In order to start a culture of the potential control agent in South Africa, H. egeriae larvae were placed in transparent boxes (41 cm × 17 cm × 29 cm) equipped with a mesh window and kept in a controlled environment of 22 ± 2 °C under fluorescent lighting (Osram Gro-Lux 58 W, 3700 lumens, 1.5 m) and a 12:12 L:D photoperiod. Each box was half-filled with spring water and contained 25 E. densa apical stems, 15 cm to 20 cm in length, and a floating Petri dish with a yeast hydrolysate/sugar mixture (4 g Bacto™ TC yeastolate per 7 g sugar per 10 ml H2O) (Buckingham and Okrah 1993).
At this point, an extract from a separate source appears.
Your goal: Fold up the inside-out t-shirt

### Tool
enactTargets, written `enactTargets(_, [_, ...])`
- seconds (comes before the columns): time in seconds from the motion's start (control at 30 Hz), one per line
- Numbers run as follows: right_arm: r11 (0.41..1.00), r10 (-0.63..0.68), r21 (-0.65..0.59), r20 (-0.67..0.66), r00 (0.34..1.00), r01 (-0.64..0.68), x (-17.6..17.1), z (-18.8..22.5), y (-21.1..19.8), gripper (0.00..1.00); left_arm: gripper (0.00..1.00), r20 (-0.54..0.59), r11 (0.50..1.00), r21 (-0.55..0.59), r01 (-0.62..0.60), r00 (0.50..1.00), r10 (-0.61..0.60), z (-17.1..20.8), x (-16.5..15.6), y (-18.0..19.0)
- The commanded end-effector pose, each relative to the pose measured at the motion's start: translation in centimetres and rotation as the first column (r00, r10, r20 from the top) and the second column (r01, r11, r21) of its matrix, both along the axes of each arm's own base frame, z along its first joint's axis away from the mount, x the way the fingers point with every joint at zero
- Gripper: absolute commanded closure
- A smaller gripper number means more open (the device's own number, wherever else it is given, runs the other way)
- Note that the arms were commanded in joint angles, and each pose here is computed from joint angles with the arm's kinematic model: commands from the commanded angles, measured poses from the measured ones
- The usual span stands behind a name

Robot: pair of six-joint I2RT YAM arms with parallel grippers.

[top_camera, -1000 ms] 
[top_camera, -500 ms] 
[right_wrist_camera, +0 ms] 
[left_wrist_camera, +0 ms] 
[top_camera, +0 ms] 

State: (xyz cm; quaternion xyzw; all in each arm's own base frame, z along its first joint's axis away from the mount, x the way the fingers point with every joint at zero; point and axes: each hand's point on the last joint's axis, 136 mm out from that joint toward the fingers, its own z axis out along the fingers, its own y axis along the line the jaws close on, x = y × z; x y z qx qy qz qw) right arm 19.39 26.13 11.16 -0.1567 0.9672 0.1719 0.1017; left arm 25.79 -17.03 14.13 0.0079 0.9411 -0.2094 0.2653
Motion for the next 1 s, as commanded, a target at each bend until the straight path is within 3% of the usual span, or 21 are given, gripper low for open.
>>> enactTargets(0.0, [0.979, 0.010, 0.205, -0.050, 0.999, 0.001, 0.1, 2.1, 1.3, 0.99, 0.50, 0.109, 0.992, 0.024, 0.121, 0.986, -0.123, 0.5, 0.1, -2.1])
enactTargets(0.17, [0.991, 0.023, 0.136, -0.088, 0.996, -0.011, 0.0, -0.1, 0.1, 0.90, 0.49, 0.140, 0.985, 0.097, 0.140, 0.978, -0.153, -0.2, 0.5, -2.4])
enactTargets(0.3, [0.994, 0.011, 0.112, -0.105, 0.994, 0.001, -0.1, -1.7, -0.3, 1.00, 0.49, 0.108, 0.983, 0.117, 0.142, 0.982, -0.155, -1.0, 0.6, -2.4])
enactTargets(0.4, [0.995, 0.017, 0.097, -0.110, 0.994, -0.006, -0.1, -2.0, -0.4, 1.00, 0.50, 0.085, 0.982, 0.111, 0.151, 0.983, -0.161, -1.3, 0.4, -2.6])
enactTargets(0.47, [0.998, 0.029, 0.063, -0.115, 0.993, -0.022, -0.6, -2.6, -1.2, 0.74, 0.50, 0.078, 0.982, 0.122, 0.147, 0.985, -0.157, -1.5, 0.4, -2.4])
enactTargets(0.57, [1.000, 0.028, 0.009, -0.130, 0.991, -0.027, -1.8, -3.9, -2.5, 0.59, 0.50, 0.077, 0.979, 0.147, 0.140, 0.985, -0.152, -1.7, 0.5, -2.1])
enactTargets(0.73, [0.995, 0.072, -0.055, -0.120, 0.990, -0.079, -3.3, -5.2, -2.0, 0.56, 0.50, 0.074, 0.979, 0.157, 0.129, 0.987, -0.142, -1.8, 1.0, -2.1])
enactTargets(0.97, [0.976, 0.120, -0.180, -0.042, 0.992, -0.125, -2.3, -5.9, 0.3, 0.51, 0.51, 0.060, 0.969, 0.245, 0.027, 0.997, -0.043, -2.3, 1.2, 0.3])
Immatures were left to complete development and newly emerged adults were collected with a mouth aspirator and transferred to new boxes to allow mating, oviposition and development. Every week, one new box was set up with newly emerged adults, during which boxes were checked for inconsistencies (e.g., fungal growths) to maintain a disease-free insect culture. Water and new plant material were added as needed. All tests conducted with H. egeriae were conducted in the Centre for Biological Control (CBC) quarantine facility and used individuals from this fly culture.

Host specificity

Test plants

Non-target plants for host-specificity testing were selected using the centrifugal phylogenetic method (Wapshere 1974) with modifications by Briese (2003). Phylogenetic trees of the order Alismatales (Petersen et al. 2015) and the family Hydrocharitaceae (Chen et al. 2012) were used to identify families and genera that are related to the target plant. Species of these families and genera that are present in South Africa were selected for testing (Table 1). One species, Myriophyllum spicatum L. (Haloragaceae), was selected on the basis of ecological similarity.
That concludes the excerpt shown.